[PROBLEM TO SOLVE] Using the material below, return exactly the lines between the one holding "The text here" and the one holding "If you could give the mask of the white", inclusive, and no others.

[DATA LISTING]
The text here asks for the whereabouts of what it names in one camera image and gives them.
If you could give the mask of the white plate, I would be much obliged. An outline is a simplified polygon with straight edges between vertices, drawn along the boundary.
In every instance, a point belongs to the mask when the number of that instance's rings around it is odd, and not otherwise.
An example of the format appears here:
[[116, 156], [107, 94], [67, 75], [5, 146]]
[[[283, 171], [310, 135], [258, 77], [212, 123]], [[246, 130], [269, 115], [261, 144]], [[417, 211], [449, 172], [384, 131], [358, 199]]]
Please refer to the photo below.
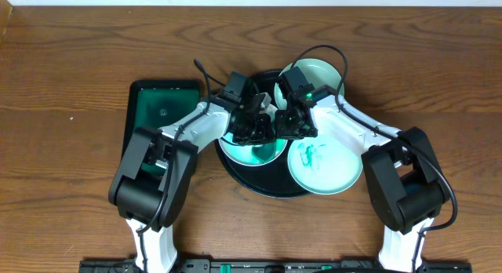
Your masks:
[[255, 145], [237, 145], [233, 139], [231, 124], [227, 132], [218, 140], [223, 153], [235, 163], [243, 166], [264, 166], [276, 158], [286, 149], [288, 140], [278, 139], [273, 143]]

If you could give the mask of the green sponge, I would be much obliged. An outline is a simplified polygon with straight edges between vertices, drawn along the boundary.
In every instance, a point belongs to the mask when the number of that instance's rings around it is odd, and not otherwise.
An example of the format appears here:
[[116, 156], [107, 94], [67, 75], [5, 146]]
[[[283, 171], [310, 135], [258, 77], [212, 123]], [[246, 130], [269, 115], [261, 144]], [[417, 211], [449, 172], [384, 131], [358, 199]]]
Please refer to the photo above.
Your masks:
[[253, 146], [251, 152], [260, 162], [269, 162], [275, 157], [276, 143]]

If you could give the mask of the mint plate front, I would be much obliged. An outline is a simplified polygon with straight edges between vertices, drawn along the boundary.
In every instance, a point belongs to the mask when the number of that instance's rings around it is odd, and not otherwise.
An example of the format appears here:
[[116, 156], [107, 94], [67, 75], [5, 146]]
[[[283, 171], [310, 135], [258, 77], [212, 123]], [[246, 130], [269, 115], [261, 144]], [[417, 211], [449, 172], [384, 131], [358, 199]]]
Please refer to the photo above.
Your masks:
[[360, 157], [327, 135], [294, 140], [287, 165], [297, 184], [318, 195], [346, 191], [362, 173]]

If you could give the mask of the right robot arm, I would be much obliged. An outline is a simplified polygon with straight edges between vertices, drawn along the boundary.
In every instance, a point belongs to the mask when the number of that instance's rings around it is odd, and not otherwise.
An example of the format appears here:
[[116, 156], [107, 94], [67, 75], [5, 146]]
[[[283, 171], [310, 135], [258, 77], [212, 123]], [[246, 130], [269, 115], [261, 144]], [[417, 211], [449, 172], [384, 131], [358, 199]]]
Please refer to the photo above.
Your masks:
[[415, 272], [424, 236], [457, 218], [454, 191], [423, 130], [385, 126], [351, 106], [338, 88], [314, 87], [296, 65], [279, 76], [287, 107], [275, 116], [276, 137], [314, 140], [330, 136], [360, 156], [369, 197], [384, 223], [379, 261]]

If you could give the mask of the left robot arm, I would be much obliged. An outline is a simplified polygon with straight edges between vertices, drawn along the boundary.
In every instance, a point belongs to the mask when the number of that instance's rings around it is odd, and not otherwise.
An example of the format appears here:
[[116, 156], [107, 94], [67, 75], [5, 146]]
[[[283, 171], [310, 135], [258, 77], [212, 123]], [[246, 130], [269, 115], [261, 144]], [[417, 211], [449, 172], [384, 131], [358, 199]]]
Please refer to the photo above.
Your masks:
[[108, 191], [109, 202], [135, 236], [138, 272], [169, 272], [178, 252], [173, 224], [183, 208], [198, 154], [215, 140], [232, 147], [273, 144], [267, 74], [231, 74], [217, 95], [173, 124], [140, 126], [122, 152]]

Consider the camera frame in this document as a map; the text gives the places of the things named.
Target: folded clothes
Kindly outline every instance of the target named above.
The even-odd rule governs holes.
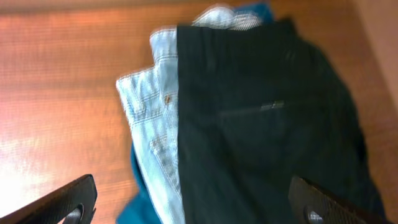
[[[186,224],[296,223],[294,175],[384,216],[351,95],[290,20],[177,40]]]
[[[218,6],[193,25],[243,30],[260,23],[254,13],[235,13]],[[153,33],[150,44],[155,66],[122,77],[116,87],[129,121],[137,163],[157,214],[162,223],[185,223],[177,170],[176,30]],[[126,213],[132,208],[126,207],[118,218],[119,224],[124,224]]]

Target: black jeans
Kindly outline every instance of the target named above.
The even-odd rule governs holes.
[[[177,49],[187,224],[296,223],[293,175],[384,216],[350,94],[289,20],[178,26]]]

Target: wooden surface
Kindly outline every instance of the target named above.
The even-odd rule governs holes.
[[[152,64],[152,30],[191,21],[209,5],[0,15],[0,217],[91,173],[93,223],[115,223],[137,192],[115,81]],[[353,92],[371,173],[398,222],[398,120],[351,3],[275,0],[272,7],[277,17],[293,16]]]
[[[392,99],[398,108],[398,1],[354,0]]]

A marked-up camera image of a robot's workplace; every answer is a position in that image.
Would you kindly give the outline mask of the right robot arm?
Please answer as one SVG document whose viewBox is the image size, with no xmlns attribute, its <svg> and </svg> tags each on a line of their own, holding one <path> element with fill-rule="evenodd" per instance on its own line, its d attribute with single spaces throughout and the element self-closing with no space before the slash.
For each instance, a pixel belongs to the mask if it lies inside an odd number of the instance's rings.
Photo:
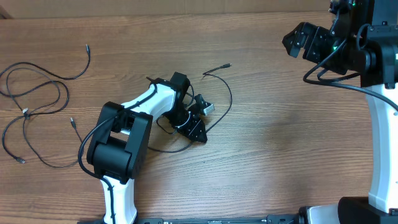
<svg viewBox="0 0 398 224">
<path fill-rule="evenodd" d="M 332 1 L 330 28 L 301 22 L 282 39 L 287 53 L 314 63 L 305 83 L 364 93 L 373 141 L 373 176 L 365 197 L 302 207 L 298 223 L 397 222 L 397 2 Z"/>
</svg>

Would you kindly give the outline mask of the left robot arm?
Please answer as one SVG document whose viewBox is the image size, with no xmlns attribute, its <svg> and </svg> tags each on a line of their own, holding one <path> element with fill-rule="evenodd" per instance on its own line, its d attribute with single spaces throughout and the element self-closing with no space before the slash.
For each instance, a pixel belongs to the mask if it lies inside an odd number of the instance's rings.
* * *
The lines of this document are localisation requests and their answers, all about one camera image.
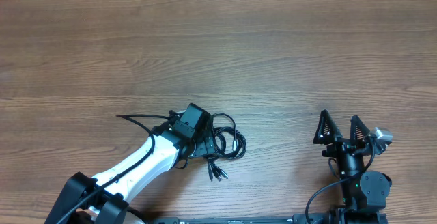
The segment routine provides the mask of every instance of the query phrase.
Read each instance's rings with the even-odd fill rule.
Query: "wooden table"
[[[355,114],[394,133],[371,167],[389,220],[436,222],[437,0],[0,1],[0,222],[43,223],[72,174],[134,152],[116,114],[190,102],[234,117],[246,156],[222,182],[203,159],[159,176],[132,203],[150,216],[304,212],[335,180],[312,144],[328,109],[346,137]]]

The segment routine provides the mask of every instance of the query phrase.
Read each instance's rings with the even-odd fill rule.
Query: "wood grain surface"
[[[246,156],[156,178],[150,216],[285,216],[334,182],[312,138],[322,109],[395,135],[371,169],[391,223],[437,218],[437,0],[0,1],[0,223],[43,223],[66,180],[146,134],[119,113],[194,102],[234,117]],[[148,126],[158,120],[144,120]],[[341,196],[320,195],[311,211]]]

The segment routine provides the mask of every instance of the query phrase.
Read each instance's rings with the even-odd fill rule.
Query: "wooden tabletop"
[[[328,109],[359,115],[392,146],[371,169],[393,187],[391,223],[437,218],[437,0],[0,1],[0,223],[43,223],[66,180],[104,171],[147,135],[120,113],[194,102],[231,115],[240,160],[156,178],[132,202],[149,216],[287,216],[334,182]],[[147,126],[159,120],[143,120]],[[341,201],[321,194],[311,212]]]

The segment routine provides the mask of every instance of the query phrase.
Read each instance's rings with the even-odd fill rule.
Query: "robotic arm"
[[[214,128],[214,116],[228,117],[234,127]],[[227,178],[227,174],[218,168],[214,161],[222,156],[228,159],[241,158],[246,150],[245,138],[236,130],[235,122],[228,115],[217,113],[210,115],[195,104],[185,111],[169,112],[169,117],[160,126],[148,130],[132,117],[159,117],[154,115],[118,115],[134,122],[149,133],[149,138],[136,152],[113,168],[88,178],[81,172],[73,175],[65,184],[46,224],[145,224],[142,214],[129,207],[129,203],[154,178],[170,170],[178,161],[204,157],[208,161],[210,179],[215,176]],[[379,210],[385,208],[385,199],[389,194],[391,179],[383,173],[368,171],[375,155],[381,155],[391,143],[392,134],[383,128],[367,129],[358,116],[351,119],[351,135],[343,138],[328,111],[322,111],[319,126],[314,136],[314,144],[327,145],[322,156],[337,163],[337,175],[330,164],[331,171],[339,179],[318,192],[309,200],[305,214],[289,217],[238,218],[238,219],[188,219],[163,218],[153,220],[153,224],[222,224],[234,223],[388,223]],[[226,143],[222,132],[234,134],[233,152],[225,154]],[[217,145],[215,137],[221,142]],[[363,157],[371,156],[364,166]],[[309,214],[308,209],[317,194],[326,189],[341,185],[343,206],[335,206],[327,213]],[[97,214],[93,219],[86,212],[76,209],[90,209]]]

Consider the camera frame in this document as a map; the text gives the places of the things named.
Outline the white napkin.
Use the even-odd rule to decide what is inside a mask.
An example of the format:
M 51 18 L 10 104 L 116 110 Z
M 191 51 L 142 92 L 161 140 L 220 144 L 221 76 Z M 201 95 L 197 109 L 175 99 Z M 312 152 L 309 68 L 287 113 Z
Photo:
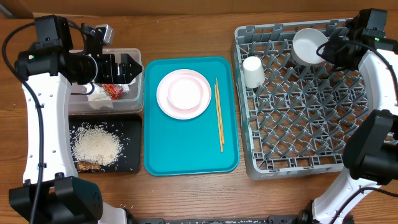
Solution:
==
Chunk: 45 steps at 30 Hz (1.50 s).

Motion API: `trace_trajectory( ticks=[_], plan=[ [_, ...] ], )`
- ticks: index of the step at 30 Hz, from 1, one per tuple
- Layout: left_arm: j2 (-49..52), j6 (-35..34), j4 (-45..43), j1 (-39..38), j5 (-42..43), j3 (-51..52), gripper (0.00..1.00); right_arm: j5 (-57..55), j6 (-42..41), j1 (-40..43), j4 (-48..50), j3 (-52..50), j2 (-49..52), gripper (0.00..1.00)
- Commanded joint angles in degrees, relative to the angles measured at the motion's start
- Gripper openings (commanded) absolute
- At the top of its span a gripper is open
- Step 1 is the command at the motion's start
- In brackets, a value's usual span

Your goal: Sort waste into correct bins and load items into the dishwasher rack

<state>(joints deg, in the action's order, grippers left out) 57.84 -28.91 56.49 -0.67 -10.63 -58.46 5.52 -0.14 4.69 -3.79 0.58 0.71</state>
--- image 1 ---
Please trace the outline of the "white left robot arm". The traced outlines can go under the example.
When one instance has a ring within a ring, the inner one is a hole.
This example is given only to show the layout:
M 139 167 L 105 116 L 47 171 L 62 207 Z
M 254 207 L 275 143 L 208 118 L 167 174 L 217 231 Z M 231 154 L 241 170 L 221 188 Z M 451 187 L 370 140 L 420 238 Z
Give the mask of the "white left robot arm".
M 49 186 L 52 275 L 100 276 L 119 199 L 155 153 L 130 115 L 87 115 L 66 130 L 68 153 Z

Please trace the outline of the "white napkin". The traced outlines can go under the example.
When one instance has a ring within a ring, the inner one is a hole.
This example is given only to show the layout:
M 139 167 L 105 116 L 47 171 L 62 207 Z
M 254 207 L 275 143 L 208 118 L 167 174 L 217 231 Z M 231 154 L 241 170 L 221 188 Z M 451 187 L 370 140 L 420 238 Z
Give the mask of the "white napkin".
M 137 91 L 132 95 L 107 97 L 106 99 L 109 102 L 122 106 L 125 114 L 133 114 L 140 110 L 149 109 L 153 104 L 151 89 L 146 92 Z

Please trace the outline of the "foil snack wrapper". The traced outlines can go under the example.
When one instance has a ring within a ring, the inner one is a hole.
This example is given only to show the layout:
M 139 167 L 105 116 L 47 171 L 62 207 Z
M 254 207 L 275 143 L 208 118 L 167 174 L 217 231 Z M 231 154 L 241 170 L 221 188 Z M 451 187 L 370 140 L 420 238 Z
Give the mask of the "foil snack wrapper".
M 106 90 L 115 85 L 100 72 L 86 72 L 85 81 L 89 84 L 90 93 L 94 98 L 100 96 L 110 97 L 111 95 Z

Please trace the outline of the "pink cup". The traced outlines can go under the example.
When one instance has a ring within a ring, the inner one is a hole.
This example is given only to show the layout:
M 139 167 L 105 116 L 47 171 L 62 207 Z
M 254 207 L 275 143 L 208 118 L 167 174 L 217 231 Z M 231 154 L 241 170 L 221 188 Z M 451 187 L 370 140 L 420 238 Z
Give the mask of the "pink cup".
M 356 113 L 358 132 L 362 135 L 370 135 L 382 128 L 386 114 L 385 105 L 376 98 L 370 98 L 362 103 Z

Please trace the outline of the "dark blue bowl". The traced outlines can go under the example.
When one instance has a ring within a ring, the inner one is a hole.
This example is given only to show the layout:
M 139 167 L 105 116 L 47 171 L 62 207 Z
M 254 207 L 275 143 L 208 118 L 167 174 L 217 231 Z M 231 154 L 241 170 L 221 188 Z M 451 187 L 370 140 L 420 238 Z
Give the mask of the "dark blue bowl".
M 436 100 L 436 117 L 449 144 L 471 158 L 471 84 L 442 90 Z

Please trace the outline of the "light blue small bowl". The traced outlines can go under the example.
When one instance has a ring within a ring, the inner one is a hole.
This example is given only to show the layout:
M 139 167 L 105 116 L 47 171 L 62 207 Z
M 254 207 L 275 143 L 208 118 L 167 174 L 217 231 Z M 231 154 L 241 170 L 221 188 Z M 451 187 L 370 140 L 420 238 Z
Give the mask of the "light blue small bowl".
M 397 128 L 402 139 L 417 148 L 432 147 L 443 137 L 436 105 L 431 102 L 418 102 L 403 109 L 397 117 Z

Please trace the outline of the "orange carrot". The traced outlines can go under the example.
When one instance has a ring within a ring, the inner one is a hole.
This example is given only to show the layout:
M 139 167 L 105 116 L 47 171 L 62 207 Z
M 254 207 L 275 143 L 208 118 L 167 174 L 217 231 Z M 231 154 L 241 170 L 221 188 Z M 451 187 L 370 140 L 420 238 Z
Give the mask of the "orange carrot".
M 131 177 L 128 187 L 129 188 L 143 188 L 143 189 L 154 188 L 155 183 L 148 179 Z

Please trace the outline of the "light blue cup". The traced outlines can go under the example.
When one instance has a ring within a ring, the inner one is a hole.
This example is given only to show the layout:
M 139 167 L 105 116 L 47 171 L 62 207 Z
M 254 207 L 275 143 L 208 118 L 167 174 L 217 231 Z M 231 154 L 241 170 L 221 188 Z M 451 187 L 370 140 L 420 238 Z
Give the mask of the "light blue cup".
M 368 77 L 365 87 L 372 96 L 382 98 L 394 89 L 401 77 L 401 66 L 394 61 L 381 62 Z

[RESPONSE TO THIS EXERCISE]
The text here asks for the whereabouts of what it names in one camera image and gives them.
If you could give the mask of the white plate, I would be much obliged. An outline is a simplified polygon with straight edges between vertices, drawn along the boundary.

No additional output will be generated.